**WHAT YOU SHOULD DO**
The response must contain every line from the records below that has "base".

**DATASET**
━━━━━━━━━━━━━━━━

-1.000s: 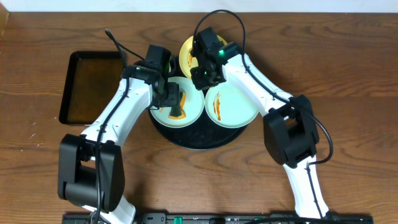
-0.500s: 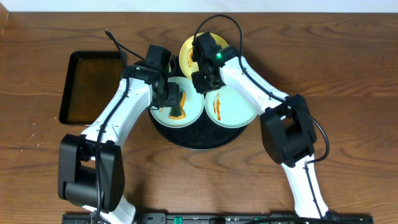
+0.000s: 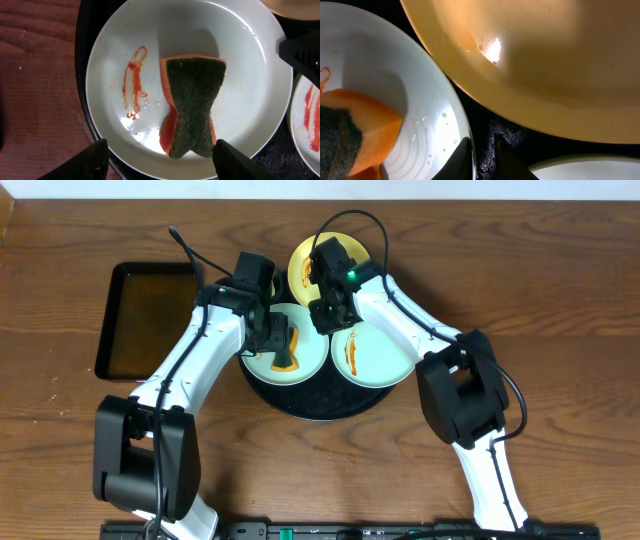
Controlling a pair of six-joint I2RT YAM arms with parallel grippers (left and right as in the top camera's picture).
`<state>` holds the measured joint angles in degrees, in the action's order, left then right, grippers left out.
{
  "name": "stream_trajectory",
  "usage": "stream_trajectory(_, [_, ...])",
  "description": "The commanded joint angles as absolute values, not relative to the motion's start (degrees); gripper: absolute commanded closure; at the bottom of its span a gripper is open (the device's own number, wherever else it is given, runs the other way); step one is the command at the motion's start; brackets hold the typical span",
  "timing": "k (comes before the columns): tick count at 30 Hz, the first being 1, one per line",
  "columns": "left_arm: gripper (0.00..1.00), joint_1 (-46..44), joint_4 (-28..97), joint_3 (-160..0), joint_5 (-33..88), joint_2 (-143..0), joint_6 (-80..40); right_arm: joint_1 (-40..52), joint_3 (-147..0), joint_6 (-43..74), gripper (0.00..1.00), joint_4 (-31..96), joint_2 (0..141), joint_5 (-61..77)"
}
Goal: Clean dirty plates on tray and stack at the side
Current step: 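Scrub the left green plate with the sponge in the left gripper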
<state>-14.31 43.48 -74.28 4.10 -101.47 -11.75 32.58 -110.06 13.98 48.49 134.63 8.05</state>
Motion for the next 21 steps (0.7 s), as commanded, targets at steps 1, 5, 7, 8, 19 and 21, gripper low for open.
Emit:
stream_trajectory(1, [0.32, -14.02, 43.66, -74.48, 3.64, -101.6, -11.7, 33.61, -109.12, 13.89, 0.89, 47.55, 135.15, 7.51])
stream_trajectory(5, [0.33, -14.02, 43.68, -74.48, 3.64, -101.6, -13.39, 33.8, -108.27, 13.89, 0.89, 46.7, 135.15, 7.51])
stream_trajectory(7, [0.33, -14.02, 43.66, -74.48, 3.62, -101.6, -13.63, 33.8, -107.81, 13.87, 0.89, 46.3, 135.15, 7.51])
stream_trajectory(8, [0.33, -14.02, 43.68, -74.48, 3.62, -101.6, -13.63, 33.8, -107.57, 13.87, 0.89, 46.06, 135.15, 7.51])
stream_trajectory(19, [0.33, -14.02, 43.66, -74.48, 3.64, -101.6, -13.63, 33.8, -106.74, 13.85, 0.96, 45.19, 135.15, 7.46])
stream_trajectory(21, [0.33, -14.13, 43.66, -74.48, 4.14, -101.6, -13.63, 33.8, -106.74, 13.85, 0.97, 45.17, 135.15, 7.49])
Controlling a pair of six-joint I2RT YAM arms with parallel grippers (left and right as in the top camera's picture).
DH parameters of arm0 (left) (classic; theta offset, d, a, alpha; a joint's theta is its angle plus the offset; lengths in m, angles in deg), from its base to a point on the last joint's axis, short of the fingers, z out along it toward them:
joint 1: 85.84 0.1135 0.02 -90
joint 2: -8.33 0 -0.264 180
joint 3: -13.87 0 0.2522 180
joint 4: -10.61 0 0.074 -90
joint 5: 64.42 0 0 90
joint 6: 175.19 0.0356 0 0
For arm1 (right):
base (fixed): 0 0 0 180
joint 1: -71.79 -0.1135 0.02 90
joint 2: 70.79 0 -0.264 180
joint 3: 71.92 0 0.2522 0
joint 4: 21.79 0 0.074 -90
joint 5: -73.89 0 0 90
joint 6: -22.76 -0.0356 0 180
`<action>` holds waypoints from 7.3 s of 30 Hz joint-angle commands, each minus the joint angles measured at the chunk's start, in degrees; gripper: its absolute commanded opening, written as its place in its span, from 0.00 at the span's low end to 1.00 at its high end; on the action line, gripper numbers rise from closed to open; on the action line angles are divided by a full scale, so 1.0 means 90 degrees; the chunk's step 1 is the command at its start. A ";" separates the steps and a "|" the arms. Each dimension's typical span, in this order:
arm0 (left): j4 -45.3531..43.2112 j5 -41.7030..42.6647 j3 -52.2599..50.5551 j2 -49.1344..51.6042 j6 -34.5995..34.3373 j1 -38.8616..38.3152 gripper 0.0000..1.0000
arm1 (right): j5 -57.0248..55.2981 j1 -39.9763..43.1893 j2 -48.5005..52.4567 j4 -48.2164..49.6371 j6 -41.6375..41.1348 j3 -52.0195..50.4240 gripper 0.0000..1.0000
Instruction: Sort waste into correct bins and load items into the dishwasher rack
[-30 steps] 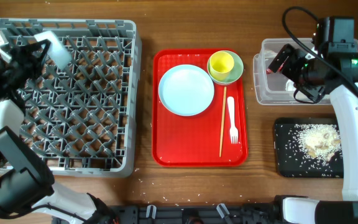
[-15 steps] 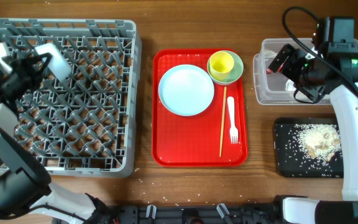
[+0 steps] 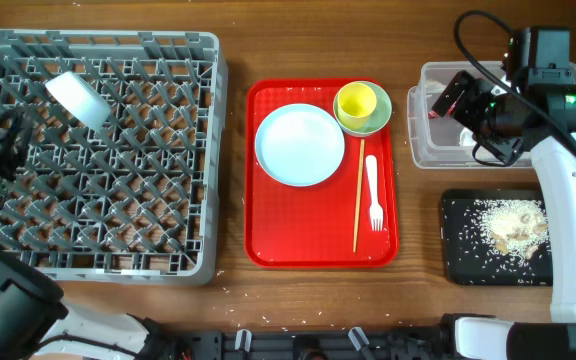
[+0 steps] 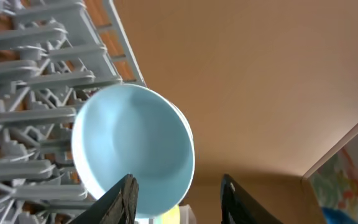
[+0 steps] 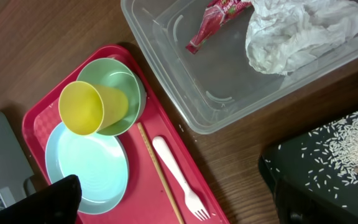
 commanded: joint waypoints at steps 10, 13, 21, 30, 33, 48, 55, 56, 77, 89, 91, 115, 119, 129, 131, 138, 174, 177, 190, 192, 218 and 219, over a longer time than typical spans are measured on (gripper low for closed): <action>-0.0294 -0.2268 -0.0022 -0.2178 0.0619 -0.2181 0.04 | 0.0029 0.0002 -0.0022 0.0019 0.0107 0.0090 1.00; 0.0585 -0.4607 -0.0022 -0.2268 0.2161 -0.3215 0.04 | 0.0029 0.0002 -0.0022 0.0019 0.0107 0.0090 1.00; 0.2487 -0.9037 -0.0022 -0.2147 0.4364 -0.3779 0.04 | 0.0029 0.0002 -0.0022 0.0019 0.0107 0.0090 1.00; 0.2800 -0.9054 -0.0022 -0.2783 0.3908 -0.3500 0.04 | 0.0029 0.0002 -0.0022 0.0022 0.0107 0.0090 1.00; 0.3002 -0.8981 -0.0022 -0.2861 0.3502 -0.3504 0.04 | 0.0029 0.0002 -0.0022 0.0019 0.0104 0.0090 1.00; 0.3458 -0.8983 -0.0022 -0.1545 0.3543 -0.2499 0.05 | 0.0029 0.0002 -0.0022 0.0141 0.0104 0.0090 1.00; 0.3400 -0.8808 -0.0022 -0.2062 0.3143 -0.2380 0.04 | 0.0029 0.0002 -0.0022 0.0148 0.0104 0.0090 1.00; 0.3349 -0.8633 -0.0022 -0.2135 0.3145 -0.2380 0.04 | 0.0029 0.0002 -0.0022 0.0155 0.0104 0.0090 1.00; 0.2912 -0.6924 -0.0022 -0.1634 0.3167 -0.2883 0.04 | 0.0029 0.0002 -0.0022 0.0158 0.0107 0.0090 1.00; 0.2256 -0.8337 -0.0022 -0.1977 0.3169 -0.2450 0.04 | 0.0029 0.0002 -0.0022 0.0158 0.0107 0.0090 1.00; 0.2113 -0.8398 -0.0022 -0.2013 0.3225 -0.2283 0.04 | 0.0029 0.0002 -0.0022 0.0158 0.0104 0.0090 1.00; 0.2715 -0.7429 -0.0022 -0.0746 0.3723 -0.2045 0.04 | 0.0029 0.0002 -0.0022 0.0158 0.0107 0.0090 1.00; 0.2710 -0.7410 -0.0022 -0.0481 0.3721 -0.2045 0.04 | 0.0029 0.0002 -0.0022 0.0158 0.0107 0.0090 1.00; 0.1991 -0.6266 -0.0022 -0.1107 0.3725 -0.2045 0.04 | 0.0029 0.0002 -0.0022 0.0158 0.0107 0.0090 1.00; 0.2042 -0.6266 -0.0022 -0.1107 0.4153 -0.2045 0.04 | 0.0029 0.0002 -0.0022 0.0158 0.0107 0.0090 1.00; 0.2375 -0.7533 -0.0022 -0.1049 0.4386 -0.2030 0.04 | 0.0029 0.0002 -0.0022 0.0158 0.0107 0.0090 1.00; 0.3055 -0.4092 -0.0022 -0.3310 0.3504 -0.2475 0.56 | 0.0029 0.0002 -0.0022 0.0158 0.0107 0.0090 1.00; 0.4070 -0.4029 -0.0022 -0.3225 0.3534 -0.3300 0.68 | 0.0029 0.0002 -0.0022 0.0158 0.0107 0.0090 1.00; 0.4816 -0.6725 -0.0022 -0.2067 0.3551 -0.7060 0.04 | 0.0029 0.0002 -0.0022 0.0158 0.0107 0.0090 1.00; 0.4308 -0.6754 -0.0022 -0.1683 0.3551 -0.7334 0.04 | 0.0029 0.0002 -0.0022 0.0158 0.0107 0.0090 1.00; 0.0736 -1.0554 -0.0022 0.0063 0.5197 -0.7465 0.07 | 0.0029 0.0002 -0.0022 0.0158 0.0107 0.0090 1.00; 0.0707 -1.0554 -0.0022 0.0053 0.5197 -0.7497 0.12 | 0.0029 0.0002 -0.0022 0.0160 0.0107 0.0090 1.00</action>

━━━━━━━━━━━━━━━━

**TASK OUTPUT**
DH parameters of arm0 (left) (classic; theta offset, d, a, alpha; a joint's theta is its angle plus the offset; lengths in m, angles in deg), from its base to a point on the last joint's axis, short of the fingers, z out along it toward them:
base (fixed): 0 0 0 180

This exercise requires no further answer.